• _What the exercise asks_:
Please transcribe the listing in its entirety, character for character.

• _Dataset extract_:

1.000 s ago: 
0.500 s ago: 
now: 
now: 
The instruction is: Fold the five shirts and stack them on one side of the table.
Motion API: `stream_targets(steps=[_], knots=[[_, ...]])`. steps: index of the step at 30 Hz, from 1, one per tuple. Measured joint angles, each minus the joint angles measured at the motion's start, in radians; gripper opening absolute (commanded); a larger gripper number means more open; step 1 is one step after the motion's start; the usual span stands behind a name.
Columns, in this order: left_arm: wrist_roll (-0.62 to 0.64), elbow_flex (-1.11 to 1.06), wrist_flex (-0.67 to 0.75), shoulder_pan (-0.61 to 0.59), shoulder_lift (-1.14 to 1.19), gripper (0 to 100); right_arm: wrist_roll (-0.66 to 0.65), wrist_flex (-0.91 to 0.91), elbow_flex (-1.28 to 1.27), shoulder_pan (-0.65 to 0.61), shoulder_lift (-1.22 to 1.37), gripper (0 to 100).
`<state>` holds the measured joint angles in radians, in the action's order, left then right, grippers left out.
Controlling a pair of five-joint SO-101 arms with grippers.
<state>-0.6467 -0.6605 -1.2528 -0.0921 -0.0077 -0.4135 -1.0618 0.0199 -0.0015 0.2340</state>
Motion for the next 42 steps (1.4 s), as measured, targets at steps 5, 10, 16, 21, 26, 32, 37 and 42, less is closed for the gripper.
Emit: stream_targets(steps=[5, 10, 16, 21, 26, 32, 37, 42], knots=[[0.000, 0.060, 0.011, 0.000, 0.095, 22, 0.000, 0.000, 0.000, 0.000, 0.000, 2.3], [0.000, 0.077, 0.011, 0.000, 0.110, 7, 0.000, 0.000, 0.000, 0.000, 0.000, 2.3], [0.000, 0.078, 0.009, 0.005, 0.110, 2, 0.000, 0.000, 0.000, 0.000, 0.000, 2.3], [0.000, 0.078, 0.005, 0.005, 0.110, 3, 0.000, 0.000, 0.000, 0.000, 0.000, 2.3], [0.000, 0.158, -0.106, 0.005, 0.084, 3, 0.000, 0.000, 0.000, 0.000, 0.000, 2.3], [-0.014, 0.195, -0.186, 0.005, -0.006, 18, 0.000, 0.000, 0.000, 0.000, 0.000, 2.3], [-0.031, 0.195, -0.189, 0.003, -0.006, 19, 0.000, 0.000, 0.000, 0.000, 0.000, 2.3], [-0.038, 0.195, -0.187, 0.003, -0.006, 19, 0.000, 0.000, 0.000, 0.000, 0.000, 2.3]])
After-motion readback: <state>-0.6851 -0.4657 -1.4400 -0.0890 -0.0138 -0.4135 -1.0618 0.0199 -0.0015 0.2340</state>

• _Expected answer_:
1.000 s ago: 
0.500 s ago: 
now: 
now: 
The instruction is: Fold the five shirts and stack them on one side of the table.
Motion API: `stream_targets(steps=[_], knots=[[_, ...]])`. steps: index of the step at 30 Hz, from 1, one per tuple. Measured joint angles, each minus the joint angles measured at the motion's start, in radians; gripper opening absolute (commanded); a larger gripper number means more open; step 1 is one step after the motion's start; the usual span stands behind a name.
Columns, in this order: left_arm: wrist_roll (-0.62 to 0.64), elbow_flex (-1.11 to 1.06), wrist_flex (-0.67 to 0.75), shoulder_pan (-0.61 to 0.59), shoulder_lift (-1.14 to 1.19), gripper (0 to 100); right_arm: wrist_roll (-0.66 to 0.65), wrist_flex (-0.91 to 0.91), elbow_flex (-1.28 to 1.27), shoulder_pan (-0.65 to 0.61), shoulder_lift (-1.22 to 1.37), gripper (0 to 100).
`<state>` holds the measured joint angles in radians, in the action's order, left then right, grippers left out.
Controlling a pair of five-joint SO-101 arms with grippers.
<state>-0.6467 -0.6605 -1.2528 -0.0921 -0.0077 -0.4135 -1.0618 0.0199 -0.0015 0.2340</state>
Motion for the next 42 steps (1.4 s), as measured, targets at steps 5, 10, 16, 21, 26, 32, 37 and 42, less is closed for the gripper.
Emit: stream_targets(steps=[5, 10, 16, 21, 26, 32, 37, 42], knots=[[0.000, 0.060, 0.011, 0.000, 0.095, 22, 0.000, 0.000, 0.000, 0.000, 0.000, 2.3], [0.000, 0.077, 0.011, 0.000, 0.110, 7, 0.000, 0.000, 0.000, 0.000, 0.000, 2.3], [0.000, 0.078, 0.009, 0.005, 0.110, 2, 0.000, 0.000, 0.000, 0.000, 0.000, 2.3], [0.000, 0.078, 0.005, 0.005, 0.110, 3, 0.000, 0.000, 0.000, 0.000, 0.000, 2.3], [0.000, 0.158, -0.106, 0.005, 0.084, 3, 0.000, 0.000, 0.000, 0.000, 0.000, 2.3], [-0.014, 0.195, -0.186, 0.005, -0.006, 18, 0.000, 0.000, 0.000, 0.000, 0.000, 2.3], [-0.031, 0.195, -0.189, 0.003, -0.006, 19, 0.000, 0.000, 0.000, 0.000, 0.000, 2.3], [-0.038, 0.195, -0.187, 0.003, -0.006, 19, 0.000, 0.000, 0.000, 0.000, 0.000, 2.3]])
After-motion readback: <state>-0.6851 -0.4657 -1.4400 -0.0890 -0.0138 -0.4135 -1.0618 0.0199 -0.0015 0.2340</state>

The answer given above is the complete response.